## Required action
State the number of lines in the entries below where the string "that" occurs, and omit everything else.

===============

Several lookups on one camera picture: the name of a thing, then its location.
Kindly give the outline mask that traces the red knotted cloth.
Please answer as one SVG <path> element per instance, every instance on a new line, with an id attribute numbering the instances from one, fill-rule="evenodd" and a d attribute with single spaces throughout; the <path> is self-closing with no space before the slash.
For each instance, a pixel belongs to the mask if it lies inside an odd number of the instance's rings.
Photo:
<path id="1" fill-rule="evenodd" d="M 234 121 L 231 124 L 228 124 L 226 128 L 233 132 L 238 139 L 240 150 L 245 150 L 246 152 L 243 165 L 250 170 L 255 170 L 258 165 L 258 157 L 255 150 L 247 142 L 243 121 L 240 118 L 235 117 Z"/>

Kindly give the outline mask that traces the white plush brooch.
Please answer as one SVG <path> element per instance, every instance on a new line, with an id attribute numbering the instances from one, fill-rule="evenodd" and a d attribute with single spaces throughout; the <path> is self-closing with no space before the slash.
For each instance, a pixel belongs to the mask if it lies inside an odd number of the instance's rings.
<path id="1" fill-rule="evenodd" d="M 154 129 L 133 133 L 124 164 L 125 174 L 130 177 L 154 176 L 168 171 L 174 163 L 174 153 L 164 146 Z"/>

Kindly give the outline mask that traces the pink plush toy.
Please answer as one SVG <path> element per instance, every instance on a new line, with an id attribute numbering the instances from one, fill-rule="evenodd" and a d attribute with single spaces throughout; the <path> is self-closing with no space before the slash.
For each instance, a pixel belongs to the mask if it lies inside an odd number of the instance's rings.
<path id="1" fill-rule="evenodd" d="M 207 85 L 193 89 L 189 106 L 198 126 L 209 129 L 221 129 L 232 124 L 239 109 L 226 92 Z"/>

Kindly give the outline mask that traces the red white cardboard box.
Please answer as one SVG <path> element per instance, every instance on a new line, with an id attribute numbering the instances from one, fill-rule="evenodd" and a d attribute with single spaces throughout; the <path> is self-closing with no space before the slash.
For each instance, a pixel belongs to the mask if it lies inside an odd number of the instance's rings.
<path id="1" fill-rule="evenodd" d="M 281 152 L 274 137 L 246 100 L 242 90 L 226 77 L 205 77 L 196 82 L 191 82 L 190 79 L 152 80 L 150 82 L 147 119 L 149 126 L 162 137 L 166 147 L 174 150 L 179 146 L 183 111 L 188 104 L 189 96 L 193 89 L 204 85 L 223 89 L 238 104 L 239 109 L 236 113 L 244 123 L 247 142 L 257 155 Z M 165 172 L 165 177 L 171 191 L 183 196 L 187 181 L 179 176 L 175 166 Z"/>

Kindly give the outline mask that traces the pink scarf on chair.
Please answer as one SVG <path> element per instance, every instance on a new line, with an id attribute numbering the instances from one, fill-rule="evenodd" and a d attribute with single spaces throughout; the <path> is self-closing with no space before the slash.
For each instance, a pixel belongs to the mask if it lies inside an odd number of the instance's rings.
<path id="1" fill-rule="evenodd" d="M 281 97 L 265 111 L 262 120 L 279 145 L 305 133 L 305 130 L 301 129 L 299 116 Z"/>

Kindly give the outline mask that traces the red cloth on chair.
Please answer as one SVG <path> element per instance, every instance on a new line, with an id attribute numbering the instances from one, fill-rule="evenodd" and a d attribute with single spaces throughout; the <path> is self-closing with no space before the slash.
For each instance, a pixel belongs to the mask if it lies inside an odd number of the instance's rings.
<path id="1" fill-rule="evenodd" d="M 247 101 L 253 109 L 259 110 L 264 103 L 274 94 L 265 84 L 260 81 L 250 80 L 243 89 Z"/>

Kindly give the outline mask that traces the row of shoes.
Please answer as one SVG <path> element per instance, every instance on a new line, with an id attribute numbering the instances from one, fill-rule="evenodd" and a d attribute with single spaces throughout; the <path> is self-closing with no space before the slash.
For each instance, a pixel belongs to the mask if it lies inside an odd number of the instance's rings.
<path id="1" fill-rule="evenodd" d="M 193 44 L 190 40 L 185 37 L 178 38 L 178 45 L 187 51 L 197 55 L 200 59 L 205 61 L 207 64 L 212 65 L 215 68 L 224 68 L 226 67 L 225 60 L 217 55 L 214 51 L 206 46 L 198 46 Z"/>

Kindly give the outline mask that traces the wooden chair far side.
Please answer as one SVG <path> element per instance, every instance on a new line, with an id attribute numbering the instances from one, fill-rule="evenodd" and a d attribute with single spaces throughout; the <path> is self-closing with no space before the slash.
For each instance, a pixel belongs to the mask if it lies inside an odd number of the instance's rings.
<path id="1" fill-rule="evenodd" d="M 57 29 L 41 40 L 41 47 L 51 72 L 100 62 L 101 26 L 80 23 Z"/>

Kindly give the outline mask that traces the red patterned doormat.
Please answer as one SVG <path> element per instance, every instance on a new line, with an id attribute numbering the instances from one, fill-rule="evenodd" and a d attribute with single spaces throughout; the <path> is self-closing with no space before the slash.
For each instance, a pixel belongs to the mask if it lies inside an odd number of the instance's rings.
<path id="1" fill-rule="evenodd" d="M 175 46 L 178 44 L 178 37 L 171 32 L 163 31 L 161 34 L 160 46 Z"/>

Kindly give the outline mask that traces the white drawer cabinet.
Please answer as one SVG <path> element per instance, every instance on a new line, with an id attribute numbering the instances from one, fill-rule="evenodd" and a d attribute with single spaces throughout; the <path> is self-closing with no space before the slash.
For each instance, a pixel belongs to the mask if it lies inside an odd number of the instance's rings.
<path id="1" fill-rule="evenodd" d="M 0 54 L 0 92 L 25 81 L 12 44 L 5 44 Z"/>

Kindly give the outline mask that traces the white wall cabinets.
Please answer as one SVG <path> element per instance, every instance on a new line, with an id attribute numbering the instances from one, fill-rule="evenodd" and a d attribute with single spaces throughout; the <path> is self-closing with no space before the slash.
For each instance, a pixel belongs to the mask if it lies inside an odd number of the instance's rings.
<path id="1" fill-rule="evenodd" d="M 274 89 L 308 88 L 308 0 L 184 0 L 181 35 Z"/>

===============

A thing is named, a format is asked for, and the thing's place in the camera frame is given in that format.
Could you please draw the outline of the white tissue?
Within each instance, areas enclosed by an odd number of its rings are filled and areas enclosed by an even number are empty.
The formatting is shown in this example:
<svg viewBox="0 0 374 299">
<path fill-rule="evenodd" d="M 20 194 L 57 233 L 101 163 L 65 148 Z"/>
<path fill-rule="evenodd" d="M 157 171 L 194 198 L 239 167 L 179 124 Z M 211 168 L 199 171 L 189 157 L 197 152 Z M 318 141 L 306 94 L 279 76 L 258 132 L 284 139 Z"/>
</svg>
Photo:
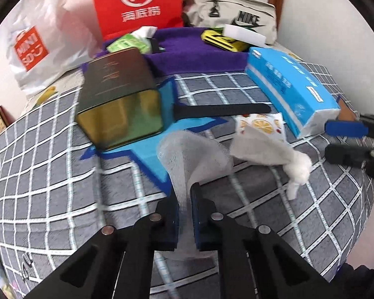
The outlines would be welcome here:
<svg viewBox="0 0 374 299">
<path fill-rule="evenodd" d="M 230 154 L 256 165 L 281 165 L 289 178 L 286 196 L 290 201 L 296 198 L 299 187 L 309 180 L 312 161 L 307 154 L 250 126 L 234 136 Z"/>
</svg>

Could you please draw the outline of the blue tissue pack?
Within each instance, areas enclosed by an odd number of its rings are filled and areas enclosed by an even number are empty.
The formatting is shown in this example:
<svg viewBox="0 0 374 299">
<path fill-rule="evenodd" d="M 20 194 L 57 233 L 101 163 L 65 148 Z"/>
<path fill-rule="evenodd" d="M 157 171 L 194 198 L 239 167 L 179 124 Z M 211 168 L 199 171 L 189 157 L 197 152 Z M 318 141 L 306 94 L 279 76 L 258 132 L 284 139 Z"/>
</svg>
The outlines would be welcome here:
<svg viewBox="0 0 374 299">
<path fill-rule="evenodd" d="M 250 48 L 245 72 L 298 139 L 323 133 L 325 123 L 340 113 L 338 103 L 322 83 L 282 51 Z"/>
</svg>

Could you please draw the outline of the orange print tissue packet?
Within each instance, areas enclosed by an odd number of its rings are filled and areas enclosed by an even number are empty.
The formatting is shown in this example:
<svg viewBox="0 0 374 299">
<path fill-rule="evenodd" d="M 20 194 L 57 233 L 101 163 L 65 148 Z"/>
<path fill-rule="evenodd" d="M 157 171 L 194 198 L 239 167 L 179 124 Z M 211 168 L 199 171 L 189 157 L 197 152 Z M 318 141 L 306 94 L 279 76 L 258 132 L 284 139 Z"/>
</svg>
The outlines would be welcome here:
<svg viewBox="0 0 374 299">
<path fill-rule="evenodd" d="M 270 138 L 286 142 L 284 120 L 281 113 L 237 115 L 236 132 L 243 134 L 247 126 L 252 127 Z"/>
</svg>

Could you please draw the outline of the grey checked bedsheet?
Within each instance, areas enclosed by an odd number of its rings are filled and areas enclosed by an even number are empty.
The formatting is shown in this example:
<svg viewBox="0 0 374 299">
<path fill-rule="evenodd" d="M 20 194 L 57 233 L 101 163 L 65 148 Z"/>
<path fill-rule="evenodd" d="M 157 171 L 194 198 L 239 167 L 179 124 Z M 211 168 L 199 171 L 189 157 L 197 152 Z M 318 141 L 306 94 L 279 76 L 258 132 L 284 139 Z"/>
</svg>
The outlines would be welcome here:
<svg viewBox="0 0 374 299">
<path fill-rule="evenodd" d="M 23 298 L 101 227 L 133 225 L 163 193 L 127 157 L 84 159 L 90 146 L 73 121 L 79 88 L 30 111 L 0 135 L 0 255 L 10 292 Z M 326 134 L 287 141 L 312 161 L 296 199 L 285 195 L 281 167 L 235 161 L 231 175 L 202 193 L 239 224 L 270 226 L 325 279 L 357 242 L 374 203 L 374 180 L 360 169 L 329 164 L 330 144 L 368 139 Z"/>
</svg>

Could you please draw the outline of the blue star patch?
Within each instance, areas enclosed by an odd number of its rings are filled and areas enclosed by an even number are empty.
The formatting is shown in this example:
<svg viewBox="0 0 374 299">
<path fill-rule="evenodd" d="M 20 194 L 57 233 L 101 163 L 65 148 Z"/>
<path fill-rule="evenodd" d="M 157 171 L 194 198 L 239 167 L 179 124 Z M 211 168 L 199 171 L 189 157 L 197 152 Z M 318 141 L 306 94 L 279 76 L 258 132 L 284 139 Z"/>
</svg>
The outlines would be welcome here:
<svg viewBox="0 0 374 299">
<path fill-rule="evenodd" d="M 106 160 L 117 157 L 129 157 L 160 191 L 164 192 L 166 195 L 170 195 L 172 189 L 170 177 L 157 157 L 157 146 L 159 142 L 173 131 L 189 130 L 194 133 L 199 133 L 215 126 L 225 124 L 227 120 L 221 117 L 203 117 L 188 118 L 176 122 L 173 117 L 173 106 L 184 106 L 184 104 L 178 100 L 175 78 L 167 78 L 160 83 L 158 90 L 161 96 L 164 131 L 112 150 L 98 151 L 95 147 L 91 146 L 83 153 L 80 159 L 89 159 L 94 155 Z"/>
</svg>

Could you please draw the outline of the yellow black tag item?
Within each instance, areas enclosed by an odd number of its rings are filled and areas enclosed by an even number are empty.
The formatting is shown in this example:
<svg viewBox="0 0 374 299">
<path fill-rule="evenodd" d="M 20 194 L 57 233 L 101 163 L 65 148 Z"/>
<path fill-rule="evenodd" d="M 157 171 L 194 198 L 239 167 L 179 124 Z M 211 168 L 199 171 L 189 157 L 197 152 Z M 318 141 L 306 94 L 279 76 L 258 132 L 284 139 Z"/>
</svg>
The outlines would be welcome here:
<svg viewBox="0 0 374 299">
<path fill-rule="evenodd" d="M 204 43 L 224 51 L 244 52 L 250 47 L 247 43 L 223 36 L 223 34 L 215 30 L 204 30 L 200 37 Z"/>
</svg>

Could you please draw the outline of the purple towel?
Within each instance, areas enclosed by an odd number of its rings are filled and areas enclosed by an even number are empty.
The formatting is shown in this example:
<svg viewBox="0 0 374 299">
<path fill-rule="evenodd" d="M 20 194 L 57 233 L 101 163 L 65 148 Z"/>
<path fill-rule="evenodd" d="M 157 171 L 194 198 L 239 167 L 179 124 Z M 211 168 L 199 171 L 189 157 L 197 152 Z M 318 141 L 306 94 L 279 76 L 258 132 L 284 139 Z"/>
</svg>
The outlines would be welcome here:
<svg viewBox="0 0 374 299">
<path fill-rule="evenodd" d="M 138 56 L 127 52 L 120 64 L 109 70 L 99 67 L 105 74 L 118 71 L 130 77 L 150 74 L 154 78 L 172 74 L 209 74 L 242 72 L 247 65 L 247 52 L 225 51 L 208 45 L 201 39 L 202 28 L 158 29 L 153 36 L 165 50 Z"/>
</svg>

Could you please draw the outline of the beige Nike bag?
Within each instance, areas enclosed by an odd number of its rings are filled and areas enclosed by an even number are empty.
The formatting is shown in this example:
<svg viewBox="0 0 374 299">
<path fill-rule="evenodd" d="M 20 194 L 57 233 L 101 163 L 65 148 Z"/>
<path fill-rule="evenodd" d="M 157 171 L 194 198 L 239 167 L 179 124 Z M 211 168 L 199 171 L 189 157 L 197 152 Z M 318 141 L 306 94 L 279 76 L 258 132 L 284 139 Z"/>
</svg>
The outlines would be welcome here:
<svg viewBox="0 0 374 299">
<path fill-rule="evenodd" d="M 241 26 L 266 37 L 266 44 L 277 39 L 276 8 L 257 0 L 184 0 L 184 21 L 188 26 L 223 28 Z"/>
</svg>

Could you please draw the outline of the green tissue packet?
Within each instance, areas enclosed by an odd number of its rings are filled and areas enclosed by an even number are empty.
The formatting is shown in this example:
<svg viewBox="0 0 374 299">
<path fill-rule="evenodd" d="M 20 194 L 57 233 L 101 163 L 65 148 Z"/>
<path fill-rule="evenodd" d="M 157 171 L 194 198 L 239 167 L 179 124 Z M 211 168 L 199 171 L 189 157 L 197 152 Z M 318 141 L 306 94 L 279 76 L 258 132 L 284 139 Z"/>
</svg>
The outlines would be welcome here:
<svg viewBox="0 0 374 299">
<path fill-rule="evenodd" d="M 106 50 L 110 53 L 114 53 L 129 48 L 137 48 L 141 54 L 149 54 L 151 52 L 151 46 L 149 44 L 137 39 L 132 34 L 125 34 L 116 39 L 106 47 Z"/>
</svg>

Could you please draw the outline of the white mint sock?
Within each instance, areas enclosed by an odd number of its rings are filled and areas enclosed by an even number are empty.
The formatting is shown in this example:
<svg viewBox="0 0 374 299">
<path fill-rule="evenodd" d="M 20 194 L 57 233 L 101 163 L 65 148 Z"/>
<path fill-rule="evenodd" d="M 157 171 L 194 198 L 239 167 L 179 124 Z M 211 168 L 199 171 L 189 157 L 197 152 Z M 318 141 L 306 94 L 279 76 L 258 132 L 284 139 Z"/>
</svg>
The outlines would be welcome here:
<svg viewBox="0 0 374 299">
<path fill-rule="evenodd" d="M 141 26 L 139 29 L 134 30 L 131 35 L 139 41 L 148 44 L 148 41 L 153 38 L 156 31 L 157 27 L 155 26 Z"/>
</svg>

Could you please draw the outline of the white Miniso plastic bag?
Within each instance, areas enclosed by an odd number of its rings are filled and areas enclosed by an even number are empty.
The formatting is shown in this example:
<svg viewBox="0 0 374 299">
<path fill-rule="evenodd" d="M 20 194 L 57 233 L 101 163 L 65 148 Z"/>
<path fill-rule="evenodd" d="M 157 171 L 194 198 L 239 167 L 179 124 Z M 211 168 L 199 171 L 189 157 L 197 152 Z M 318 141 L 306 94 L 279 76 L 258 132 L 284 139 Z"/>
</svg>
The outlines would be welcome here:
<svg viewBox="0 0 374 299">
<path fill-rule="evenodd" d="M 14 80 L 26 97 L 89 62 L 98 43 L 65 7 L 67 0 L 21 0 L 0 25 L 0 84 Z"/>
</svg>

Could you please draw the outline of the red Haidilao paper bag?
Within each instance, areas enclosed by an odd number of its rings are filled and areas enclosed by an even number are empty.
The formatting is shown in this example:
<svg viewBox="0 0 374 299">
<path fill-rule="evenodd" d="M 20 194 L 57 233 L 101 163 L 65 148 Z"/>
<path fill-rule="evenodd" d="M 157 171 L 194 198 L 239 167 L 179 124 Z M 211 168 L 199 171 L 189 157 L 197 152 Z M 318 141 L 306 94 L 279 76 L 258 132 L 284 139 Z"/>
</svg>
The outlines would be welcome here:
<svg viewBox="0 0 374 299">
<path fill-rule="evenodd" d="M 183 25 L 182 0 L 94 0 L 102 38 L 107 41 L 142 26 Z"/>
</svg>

===============

## Task solution
12